Imaginez : Dans le même temps, il entame une page hebdomadaire de Modeste & Pompon (à partir de 1955 dans la Journal Tintin) et multiplie les animations dans le beau journal de Spirou, sans parler des somptueuses couvertures des recueils du journal qui paraissent chaque trimestre. Dans quelques mois (février 1957), il va créer Gaston Lagaffe.
Dans ces années-là, Franquin développe un dessin clair, classique, documenté, parfaitement maîtrisé. L’univers de Spirou est posé : Champignac, Zorglub et le Marsupilami sont créés. Graphiquement, Franquin s’est débarrassé de la tutelle de Jijé, ne subit pas davantage celle de Disney. Avec Morris, Peyo et Tillieux (ce dernier est présent dans le journal dès 1940, mais il ne publie son premier Gil Jourdan qu’en 1956) qui mènent une voie parallèle, peut-être sous l’influence d’Hergé, Franquin fige ici à jamais la période classique de l’école de Marcinelle.
Débarrassé des improvisations des débuts, avec des scénarios conçus au jour le jour, il est encore incertain dans l’élaboration de ses histoires.
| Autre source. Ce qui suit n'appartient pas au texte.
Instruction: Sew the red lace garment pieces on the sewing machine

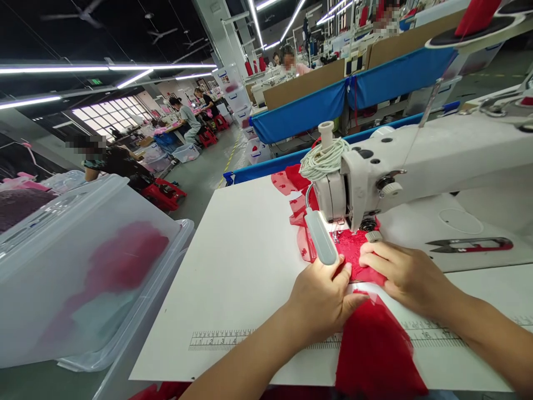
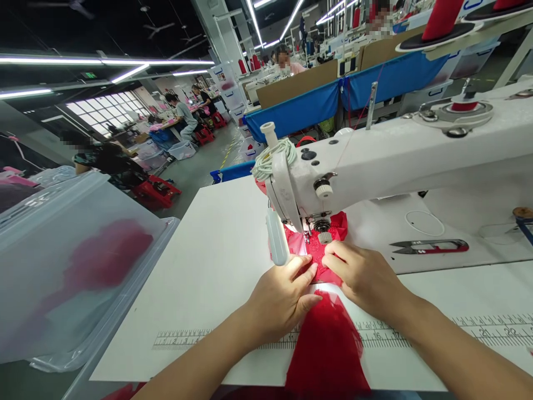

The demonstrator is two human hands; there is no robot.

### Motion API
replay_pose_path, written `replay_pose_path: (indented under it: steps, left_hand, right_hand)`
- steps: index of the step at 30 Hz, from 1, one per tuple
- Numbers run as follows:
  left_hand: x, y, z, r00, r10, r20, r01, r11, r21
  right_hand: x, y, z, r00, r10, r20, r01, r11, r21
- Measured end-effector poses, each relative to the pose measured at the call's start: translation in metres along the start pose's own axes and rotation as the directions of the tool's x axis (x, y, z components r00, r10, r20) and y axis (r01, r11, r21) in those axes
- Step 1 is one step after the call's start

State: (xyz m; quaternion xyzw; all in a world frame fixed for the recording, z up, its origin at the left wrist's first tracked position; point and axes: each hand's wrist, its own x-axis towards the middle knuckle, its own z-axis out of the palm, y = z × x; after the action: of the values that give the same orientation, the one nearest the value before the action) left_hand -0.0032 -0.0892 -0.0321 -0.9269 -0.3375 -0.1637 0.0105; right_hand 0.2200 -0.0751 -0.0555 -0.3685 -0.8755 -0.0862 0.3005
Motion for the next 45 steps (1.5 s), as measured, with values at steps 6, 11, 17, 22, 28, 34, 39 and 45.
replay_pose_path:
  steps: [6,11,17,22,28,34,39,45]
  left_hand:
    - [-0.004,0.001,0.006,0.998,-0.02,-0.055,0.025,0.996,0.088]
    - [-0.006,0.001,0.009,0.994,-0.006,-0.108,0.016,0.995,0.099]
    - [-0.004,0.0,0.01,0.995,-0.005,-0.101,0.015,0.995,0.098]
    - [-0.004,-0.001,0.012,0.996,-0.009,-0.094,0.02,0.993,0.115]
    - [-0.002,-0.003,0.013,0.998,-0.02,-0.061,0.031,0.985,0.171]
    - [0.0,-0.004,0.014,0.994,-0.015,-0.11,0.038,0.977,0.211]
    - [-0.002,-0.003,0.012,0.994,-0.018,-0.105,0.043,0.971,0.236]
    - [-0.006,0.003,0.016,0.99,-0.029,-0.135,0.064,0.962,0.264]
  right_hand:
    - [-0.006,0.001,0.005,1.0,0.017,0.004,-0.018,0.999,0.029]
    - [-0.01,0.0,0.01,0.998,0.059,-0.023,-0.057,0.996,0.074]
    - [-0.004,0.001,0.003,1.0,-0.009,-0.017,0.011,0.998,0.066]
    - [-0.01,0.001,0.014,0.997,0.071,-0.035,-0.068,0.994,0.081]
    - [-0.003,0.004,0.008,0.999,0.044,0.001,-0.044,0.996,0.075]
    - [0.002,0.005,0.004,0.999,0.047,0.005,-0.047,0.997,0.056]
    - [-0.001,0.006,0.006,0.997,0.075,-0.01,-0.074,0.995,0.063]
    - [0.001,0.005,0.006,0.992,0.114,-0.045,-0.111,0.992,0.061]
Il le restera jusqu’à la fin, se sentant seulement à l’aise dans les récits courts.
Cette situation le fait souffrir, lui, Franquin le perfectionniste. Car comment tout assurer à la fois, avec un égal talent ? Il se fait aider sur Les Pirates du silence par Maurice Rosy qui est lui aussi, à ce moment, à son zénith. Mais c’est une cote mal taillée : le scénariste de Tif & Tondu fait parler le Marsupilami. Franquin le regrette.
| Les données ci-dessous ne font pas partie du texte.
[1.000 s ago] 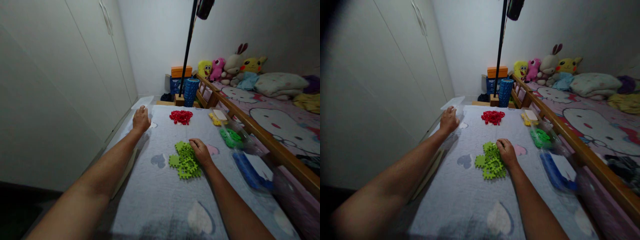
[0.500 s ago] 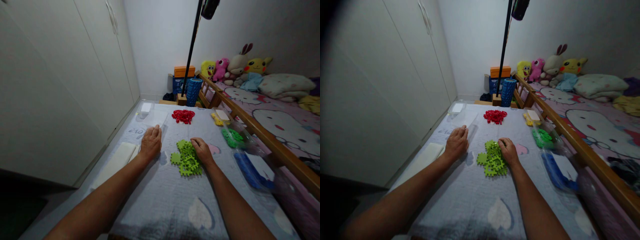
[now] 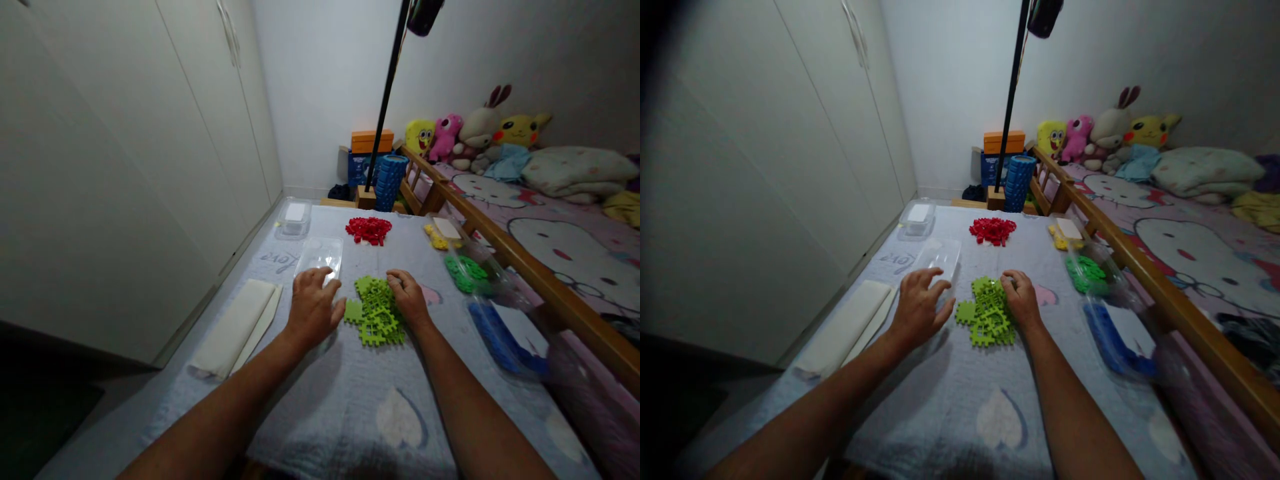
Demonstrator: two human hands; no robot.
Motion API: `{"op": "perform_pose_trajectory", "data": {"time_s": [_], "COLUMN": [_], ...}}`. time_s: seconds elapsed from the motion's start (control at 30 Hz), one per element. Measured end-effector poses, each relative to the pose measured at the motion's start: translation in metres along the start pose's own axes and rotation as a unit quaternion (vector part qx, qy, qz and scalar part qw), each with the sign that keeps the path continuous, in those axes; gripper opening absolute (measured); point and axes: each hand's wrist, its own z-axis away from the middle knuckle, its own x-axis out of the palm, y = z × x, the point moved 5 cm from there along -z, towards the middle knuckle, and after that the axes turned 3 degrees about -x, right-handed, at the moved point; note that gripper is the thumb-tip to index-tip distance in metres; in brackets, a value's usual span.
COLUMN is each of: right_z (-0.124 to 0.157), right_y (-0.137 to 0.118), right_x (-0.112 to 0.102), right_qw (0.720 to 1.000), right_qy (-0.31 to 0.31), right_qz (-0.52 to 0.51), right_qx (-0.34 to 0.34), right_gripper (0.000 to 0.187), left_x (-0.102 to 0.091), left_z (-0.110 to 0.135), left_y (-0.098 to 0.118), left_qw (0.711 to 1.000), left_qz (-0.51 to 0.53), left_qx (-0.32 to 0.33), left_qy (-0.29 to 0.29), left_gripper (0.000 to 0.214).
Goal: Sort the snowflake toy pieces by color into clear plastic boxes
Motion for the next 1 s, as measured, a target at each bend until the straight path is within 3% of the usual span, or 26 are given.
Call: {"op": "perform_pose_trajectory", "data": {"time_s": [0.13, 0.23, 0.43, 0.7, 0.87, 1.0], "right_z": [0.0, 0.002, 0.009, 0.024, 0.019, -0.007], "right_y": [-0.006, -0.018, -0.051, -0.091, -0.098, -0.096], "right_x": [-0.008, -0.01, -0.006, 0.015, 0.031, 0.048], "right_qw": [0.997, 0.99, 0.977, 0.977, 0.976, 0.976], "right_qy": [0.048, 0.063, 0.064, -0.043, -0.074, -0.095], "right_qz": [0.043, 0.074, 0.115, 0.123, 0.125, 0.158], "right_qx": [-0.052, -0.101, -0.166, -0.17, -0.164, -0.114], "right_gripper": [0.033, 0.029, 0.026, 0.028, 0.027, 0.029], "left_x": [0.014, 0.032, 0.04, 0.025, 0.022, 0.032], "left_z": [-0.009, -0.009, -0.008, 0.007, 0.009, 0.007], "left_y": [-0.021, -0.03, -0.033, -0.028, -0.042, -0.053], "left_qw": [0.992, 0.986, 0.987, 0.987, 0.981, 0.98], "left_qz": [-0.015, -0.006, 0.03, 0.044, 0.039, 0.063], "left_qx": [-0.125, -0.166, -0.156, -0.151, -0.177, -0.184], "left_qy": [0.028, 0.015, 0.034, 0.036, 0.065, 0.052], "left_gripper": [0.056, 0.061, 0.045, 0.042, 0.06, 0.073]}}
Pour les décors, Will met la main à la pâte avec force décors méditerranéens, meubles en formica, et architectures modernes. Enthousiaste de la curiosité scientifique, heureux d’espérer que la science serve à autre chose qu’à la guerre, amoureux des belles mécaniques, Franquin est dans ses années « style atome ».
Bientôt, ça va craquer. La « Bof attitude » de Gaston le sortira d’autant plus de cette situation, que cette lassitude désabusée sera la sienne. Mais jamais artistiquement. En 1959, il laisse Modeste à Attanasio et ne réserve plus ses gags qu’au gaffeur, une série qui est ni plus ni moins un commentaire critique permanent de sa maison d’édition. Révolutionnaire. Le rédacteur en chef, Yvan Delporte, crypto-anar, rit dans sa barbe. Dupuis est incrédule, s’apitoie sur son sort et se demande ce qui peut bien passer par la tête de ce type qui dispose, avec Spirou, une série « qui vaut de l’or en barre ». Il a tort : Gaston deviendra encore plus notoire que le groom de l’hôtel Moustique. La gaffe de Delporte se transforme en triomphe.
À noter la foultitude de documents annexes que propose cette intégrale dans les pages intercalées entre les histoires. Ils recontextualisent très bien ces travaux dans l’effervescence du Journal de Spirou à l’époque. Un must.